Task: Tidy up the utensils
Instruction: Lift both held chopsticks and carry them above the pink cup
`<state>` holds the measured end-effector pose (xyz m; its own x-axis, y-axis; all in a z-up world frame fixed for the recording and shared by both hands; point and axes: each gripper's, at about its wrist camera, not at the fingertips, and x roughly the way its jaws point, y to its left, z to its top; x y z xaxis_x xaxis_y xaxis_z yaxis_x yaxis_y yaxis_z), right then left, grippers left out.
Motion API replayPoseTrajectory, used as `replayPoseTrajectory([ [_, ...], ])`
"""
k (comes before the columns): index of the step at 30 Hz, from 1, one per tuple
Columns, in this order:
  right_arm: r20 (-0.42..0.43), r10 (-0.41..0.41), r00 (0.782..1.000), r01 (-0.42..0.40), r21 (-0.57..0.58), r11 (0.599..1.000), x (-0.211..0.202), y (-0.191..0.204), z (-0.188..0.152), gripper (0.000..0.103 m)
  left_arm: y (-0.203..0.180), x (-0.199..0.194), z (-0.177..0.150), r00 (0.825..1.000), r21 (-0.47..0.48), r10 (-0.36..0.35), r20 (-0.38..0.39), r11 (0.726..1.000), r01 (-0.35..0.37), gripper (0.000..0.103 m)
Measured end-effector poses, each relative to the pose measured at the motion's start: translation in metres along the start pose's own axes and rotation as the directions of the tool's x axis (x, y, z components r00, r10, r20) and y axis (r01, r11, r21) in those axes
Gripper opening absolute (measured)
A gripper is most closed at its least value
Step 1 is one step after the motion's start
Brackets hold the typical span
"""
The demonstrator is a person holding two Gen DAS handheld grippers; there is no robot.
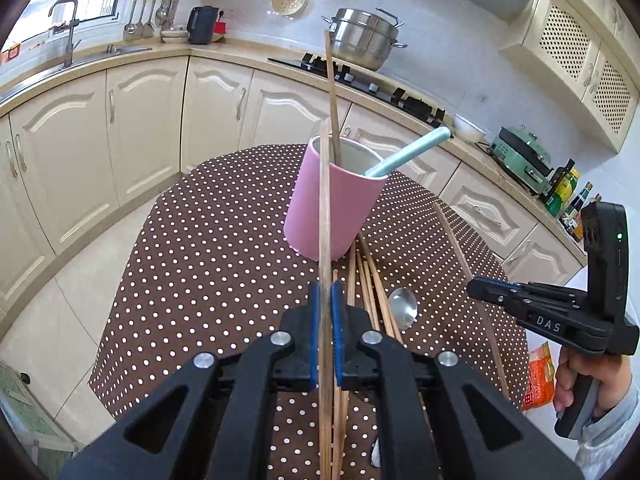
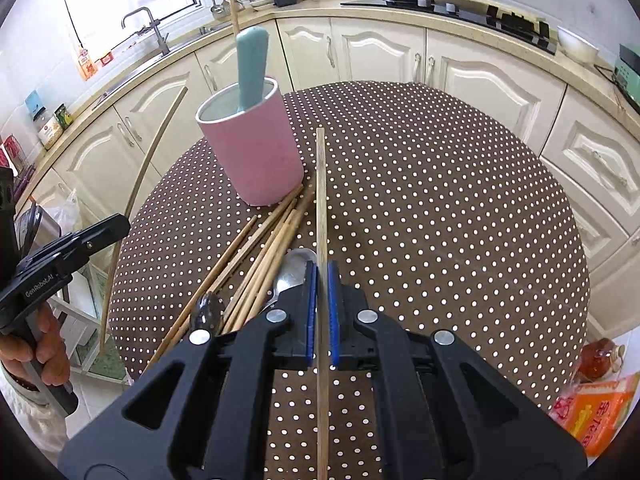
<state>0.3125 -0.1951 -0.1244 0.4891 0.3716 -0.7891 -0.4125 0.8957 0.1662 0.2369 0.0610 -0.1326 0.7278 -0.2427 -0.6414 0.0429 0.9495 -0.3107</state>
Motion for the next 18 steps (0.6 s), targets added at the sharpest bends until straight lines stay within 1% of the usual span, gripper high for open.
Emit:
replayPoseTrajectory([
  [5,-0.001,0.003,1.0,-0.002,0.022,1.0,0.004,-0.007,0.002,0.006,0.0,0.002,0.003,1.0,-0.017,-0.029,-0.004,0.999,0.028,0.006],
  [7,0.008,0.026,1.0,-0.026,0.048,0.999,0.004,-0.011,0.003,0.006,0.001,0.002,0.005,0.999,-0.018,-0.04,0.006,0.999,0.04,0.006],
  [8,0.016,0.035,0.999,-0.036,0.058,0.998,0.005,-0.015,0.005,0.006,0.002,0.001,0.006,0.999,-0.02,-0.045,0.011,0.999,0.045,0.006],
  [11,0.08,0.051,0.996,-0.057,0.076,0.995,-0.005,-0.014,0.01,0.006,0.001,-0.005,0.009,0.995,-0.018,-0.085,0.062,0.996,0.086,0.006],
  [13,0.149,0.076,0.986,-0.09,0.086,0.992,-0.015,-0.012,0.015,0.006,0.0,-0.01,0.013,0.986,-0.008,-0.115,0.12,0.993,0.117,0.006],
  [15,0.215,0.095,0.972,-0.115,0.084,0.99,-0.024,-0.008,0.022,0.006,-0.002,-0.017,0.02,0.97,0.005,-0.15,0.189,0.988,0.152,0.006],
  [16,0.246,0.102,0.964,-0.125,0.078,0.989,-0.029,-0.005,0.026,0.006,-0.003,-0.02,0.024,0.962,0.013,-0.158,0.221,0.987,0.159,0.006],
  [18,0.335,0.129,0.933,-0.16,0.065,0.985,-0.041,0.001,0.039,0.006,-0.009,-0.024,0.032,0.945,0.045,-0.169,0.28,0.986,0.163,0.006],
])
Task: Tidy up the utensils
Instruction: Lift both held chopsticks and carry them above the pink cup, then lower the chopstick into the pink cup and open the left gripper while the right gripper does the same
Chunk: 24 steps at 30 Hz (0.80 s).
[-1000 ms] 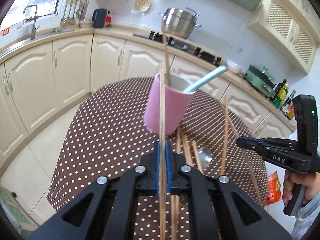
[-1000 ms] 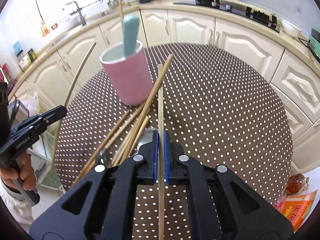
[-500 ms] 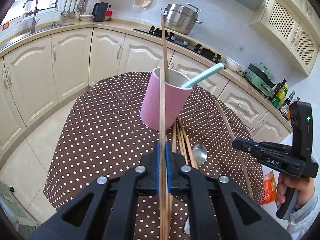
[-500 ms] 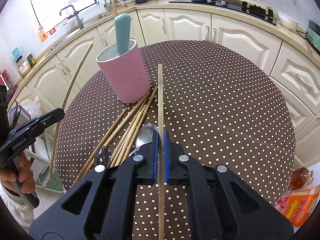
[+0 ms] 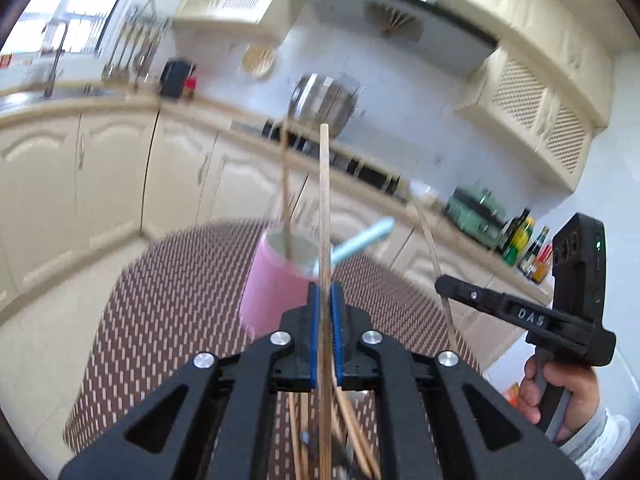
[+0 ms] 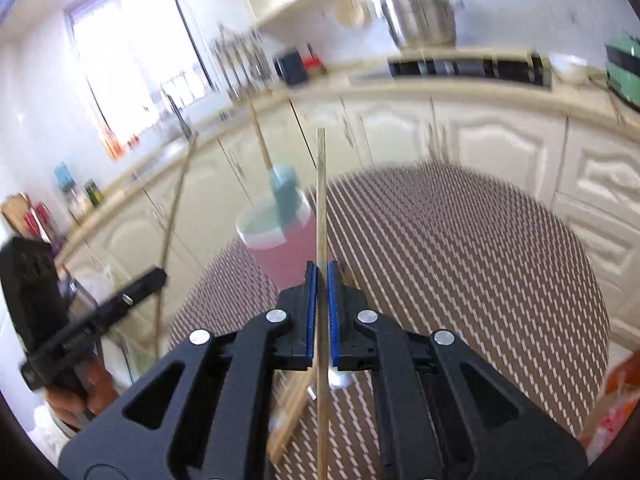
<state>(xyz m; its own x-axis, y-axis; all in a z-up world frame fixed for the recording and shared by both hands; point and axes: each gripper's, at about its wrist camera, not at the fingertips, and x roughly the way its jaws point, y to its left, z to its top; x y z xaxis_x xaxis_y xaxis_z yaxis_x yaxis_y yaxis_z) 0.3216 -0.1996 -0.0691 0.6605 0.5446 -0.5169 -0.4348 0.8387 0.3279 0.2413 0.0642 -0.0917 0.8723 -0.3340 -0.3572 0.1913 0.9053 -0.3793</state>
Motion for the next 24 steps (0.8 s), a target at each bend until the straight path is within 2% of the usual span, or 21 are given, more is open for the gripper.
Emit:
replayPoseTrajectory([
  [3,0.122,0.035,0.992,-0.035,-0.002,0.999,-0.004,0.008,0.022,0.006,-0.011,0.004,0.017,0.995,0.057,-0.01,0.096,0.998,0.005,0.006],
  [7,0.298,0.084,0.951,-0.085,-0.009,0.996,-0.002,0.019,0.048,0.006,-0.022,0.017,0.043,0.973,0.11,-0.036,0.226,0.994,0.011,0.006],
  [12,0.425,0.111,0.898,-0.097,-0.056,0.994,0.011,0.036,0.066,0.006,-0.024,0.04,0.066,0.935,0.119,-0.047,0.351,0.993,0.005,0.006],
  [13,0.449,0.113,0.886,-0.096,-0.06,0.994,0.016,0.039,0.068,0.006,-0.023,0.043,0.069,0.93,0.114,-0.051,0.365,0.993,0.009,0.006],
  [17,0.499,0.097,0.861,-0.086,-0.045,0.995,0.035,0.04,0.069,0.006,-0.02,0.063,0.074,0.907,0.105,-0.052,0.418,0.994,0.008,0.006],
  [20,0.532,0.075,0.843,-0.065,-0.037,0.997,0.045,0.039,0.067,0.006,-0.017,0.081,0.073,0.903,0.111,-0.049,0.428,0.994,0.002,0.006],
  [24,0.569,0.057,0.821,-0.037,-0.046,0.998,0.051,0.039,0.063,0.006,-0.006,0.097,0.069,0.906,0.097,-0.037,0.422,0.995,-0.005,0.006],
])
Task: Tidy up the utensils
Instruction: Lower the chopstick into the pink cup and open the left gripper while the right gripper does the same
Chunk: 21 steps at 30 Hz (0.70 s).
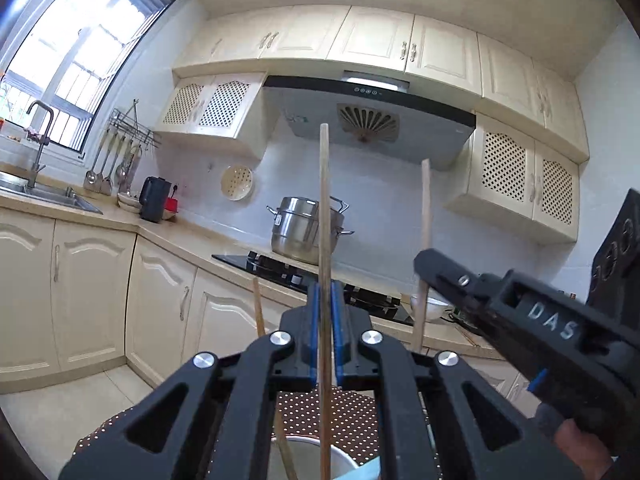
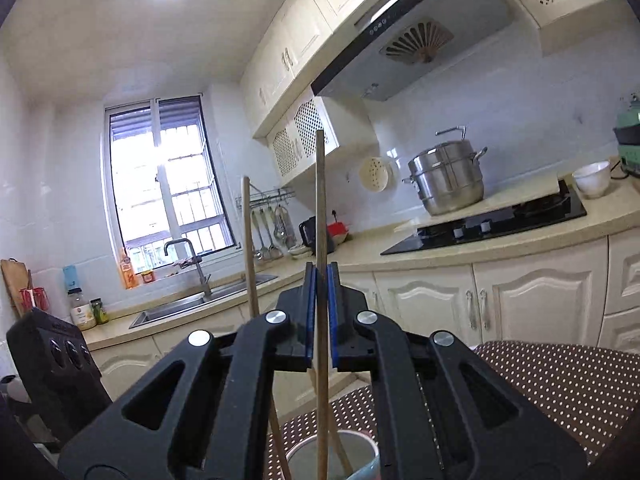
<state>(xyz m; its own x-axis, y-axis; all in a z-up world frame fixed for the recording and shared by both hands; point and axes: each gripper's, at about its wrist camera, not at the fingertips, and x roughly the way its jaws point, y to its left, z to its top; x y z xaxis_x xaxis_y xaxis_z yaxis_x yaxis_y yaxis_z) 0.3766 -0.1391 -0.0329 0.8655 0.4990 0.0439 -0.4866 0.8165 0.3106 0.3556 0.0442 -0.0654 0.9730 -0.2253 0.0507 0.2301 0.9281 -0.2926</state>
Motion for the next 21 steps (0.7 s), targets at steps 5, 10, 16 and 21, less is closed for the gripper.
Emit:
replayPoseTrajectory([
  [5,0.015,0.005,1.0,-0.005,-0.025,1.0,0.005,0.006,-0.008,0.006,0.015,0.01,-0.014,1.0,-0.02,0.014,-0.024,1.0,-0.014,0.006],
  [10,0.01,0.005,1.0,-0.004,-0.076,0.997,0.011,0.013,-0.016,0.006,0.022,0.006,-0.025,0.998,-0.014,0.022,-0.057,1.0,-0.023,0.006],
  [16,-0.035,0.002,0.999,-0.006,-0.094,0.996,0.011,0.013,-0.025,0.006,0.033,-0.009,-0.034,0.994,-0.036,0.022,-0.11,0.999,-0.026,0.006],
  [21,-0.064,-0.006,0.998,-0.002,-0.139,0.99,0.003,0.021,-0.025,0.006,0.028,-0.024,-0.038,0.989,-0.018,0.019,-0.148,1.0,-0.022,0.006],
])
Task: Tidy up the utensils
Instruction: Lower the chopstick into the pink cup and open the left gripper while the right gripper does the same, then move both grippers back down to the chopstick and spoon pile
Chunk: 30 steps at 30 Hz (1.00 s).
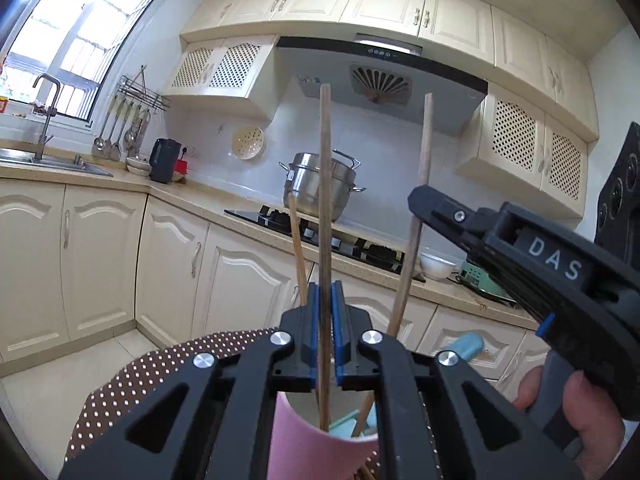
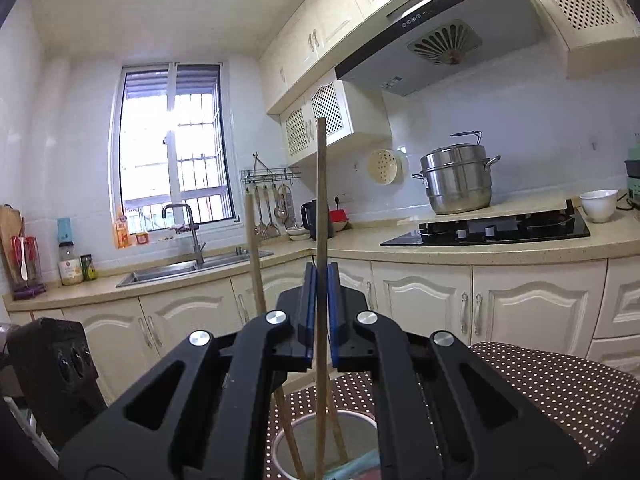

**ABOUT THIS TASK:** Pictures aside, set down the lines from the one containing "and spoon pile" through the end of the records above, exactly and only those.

**FINISHED EXERCISE:**
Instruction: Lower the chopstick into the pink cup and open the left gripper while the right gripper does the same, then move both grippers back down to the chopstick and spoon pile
Chunk: 30 steps at 30 Hz (1.00 s).

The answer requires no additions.